_BRIEF_: Among the records below, find each line containing the word "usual" and copy it.

(Dataset records)
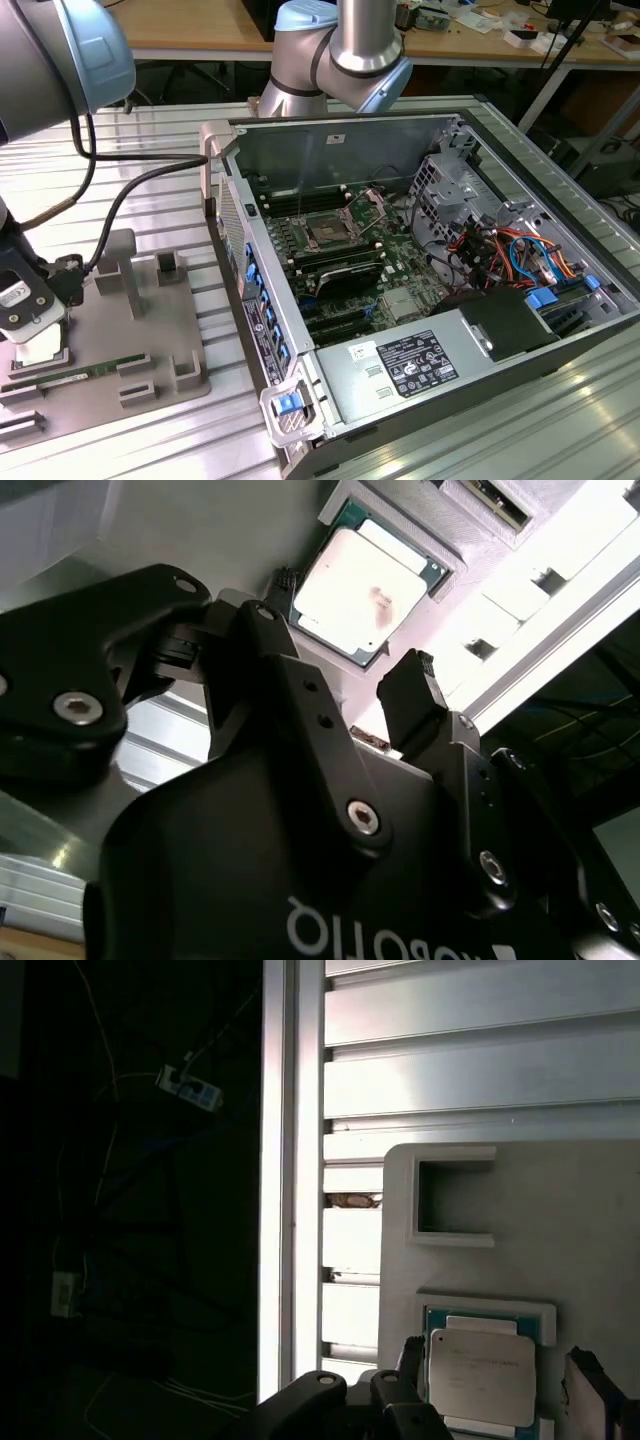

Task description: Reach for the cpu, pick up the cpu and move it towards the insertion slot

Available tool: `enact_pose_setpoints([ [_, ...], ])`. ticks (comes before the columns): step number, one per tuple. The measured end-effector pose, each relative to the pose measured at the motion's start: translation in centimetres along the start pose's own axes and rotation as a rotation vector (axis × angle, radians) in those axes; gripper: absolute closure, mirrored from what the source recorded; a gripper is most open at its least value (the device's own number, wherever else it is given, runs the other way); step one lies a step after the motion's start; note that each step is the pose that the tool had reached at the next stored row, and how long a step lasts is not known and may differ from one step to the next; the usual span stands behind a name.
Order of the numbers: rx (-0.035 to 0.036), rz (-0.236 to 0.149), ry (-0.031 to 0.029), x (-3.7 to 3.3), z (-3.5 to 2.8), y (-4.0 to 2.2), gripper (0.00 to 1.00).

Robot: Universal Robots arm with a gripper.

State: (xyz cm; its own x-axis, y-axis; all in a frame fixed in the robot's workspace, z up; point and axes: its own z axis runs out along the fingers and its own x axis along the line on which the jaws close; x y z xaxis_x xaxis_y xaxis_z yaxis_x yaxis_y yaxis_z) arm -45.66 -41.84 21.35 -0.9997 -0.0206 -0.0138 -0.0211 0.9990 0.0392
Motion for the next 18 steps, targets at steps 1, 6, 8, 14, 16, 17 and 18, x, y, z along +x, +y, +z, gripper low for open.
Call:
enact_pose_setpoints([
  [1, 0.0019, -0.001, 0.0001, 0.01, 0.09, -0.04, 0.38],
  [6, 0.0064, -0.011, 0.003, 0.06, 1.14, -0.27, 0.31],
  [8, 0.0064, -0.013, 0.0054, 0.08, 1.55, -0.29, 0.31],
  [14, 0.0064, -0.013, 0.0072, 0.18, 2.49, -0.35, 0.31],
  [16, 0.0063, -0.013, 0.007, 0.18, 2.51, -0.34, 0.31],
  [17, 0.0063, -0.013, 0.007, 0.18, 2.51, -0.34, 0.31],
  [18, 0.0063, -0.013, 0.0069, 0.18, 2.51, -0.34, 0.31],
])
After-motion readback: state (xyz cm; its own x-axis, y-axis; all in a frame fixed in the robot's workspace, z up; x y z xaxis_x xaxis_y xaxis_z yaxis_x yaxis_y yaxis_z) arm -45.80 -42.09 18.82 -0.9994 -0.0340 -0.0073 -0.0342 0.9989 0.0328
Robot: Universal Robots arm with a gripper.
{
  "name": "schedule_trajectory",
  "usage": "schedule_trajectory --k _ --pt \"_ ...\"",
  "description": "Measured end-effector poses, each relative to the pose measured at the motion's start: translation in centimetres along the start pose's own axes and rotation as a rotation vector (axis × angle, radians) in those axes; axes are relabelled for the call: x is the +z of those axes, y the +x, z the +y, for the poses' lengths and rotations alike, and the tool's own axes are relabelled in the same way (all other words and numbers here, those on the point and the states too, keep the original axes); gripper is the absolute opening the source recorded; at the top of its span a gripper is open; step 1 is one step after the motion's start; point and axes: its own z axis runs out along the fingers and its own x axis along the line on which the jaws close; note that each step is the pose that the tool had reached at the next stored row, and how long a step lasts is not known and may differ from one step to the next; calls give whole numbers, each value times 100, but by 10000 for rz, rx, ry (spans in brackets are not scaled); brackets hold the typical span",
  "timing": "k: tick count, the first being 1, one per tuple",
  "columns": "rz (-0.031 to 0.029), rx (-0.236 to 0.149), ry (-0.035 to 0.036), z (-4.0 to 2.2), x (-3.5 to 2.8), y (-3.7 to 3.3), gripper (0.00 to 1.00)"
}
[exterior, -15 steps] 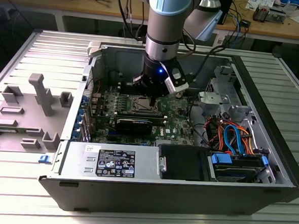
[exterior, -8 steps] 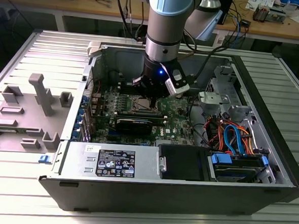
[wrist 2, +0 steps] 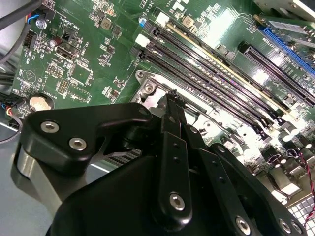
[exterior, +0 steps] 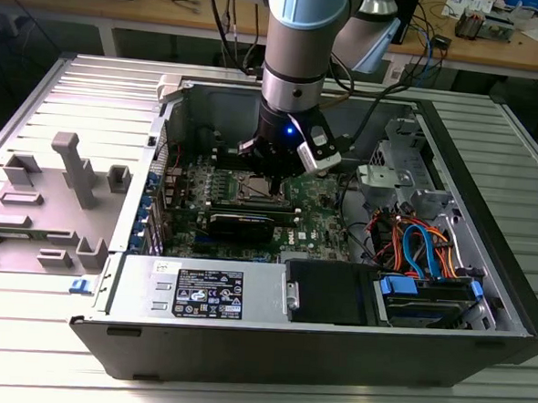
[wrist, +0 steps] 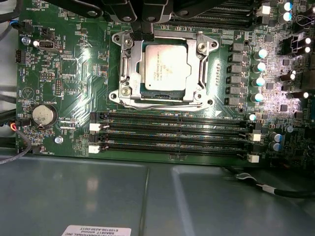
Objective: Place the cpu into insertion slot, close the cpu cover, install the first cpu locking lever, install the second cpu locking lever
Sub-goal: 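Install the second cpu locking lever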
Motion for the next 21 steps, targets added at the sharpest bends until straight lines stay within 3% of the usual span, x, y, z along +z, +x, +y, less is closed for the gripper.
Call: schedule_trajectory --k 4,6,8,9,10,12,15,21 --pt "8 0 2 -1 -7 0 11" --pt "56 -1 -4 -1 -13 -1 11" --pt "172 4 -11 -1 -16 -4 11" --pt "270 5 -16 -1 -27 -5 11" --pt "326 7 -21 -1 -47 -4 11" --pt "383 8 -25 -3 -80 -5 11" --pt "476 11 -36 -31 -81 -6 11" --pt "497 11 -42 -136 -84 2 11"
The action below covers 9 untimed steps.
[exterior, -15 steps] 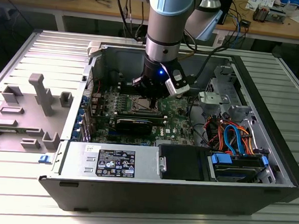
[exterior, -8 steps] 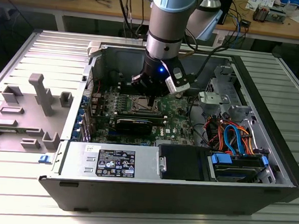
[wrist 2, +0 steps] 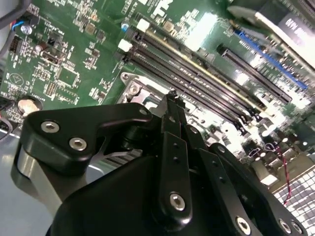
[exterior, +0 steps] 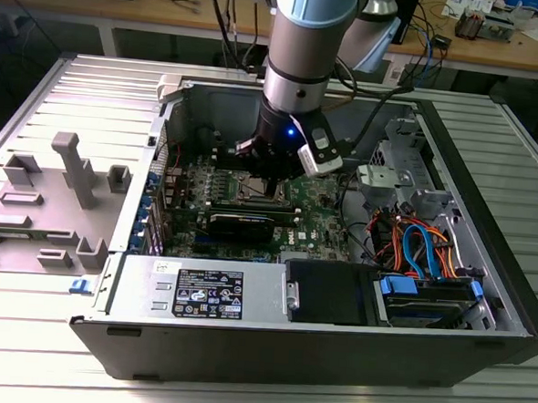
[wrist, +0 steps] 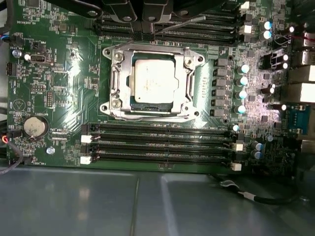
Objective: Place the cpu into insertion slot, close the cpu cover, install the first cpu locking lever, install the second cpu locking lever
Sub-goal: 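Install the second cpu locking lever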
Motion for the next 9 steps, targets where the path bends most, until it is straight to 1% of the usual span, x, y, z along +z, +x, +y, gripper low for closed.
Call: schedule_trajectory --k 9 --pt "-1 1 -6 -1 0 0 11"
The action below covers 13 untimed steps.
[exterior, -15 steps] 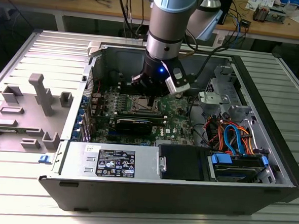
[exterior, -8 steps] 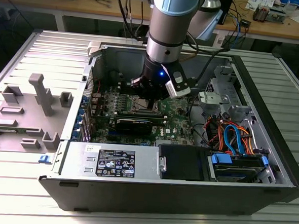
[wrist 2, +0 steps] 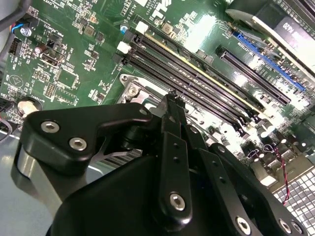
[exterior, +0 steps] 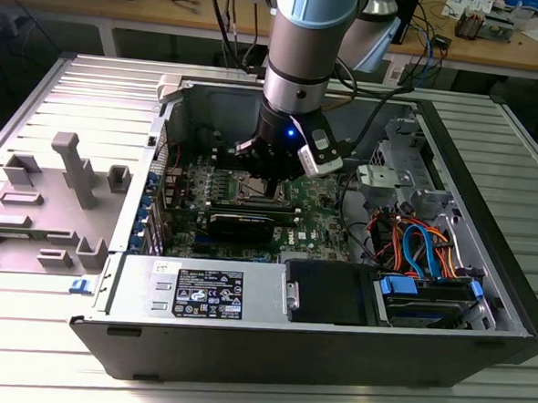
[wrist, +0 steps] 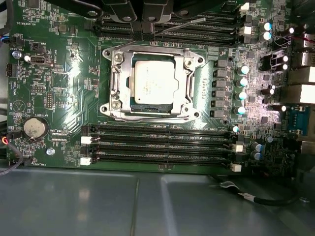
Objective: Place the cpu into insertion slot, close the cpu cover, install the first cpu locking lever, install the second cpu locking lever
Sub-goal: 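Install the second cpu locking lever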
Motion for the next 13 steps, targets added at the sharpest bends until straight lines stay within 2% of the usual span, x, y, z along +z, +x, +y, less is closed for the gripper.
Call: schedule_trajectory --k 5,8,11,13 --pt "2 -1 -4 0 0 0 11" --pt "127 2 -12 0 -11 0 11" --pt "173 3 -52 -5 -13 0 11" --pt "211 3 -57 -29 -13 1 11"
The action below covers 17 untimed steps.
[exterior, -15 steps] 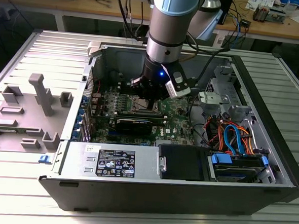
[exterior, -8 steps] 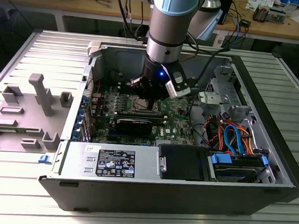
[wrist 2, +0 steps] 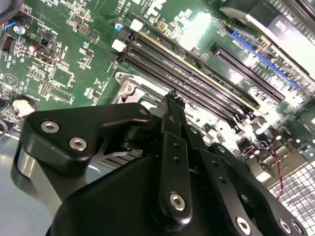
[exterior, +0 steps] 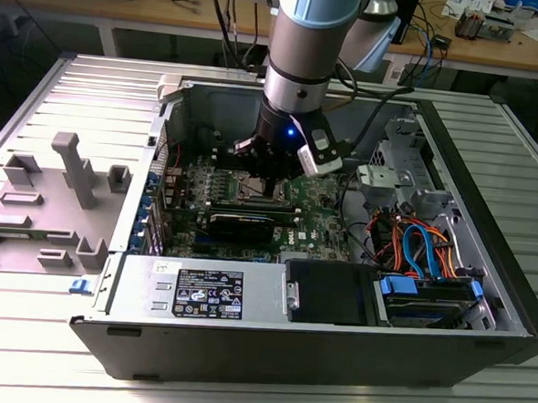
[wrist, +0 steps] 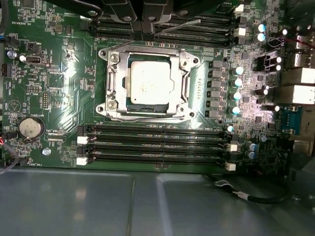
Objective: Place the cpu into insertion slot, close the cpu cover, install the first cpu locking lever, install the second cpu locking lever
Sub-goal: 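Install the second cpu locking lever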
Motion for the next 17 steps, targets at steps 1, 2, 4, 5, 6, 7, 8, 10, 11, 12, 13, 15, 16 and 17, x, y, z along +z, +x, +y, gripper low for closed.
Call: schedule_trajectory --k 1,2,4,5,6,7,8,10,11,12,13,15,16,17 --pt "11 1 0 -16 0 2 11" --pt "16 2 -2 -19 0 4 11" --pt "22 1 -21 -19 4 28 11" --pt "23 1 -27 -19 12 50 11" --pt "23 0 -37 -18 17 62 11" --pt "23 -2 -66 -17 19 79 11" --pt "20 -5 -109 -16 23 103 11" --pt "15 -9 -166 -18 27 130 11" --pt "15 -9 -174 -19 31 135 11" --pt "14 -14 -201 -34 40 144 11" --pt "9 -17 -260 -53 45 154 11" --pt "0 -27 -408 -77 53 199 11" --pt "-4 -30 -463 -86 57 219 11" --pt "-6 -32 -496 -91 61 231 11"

_RESULT_:
Available tool: `enact_pose_setpoints([ [_, ...], ])`. ticks (comes before the columns): step number, one per tuple. The measured end-effector pose, each relative to the pose measured at the motion's start: translation in centimetres along the start pose's own axes and rotation as a rotation vector (axis × angle, radians) in those axes; gripper: absolute closure, mirrored from what the source recorded; a gripper is most open at its least value (the device's own number, wherever else it is given, runs the other way); step one lies a step after the motion's start; note that each step is the pose that the tool had reached at the next stored row, and how long a step lasts is not known and may differ from one step to the next; the usual span stands behind a name.
Motion for the next 21 steps, targets added at the sharpest bends until straight lines stay within 3% of the usual span, x, y, z along +z, +x, +y, less is closed for the gripper.
Motion for the next 9 steps, targets where the path bends most, until it is straight to 1% of the usual span, x, y, z along +z, +x, +y, gripper low for closed.
Motion for the next 13 steps, targets added at the sharpest bends until straight lines stay within 2% of the usual span, x, y, z along +z, +x, +y, less is closed for the gripper.

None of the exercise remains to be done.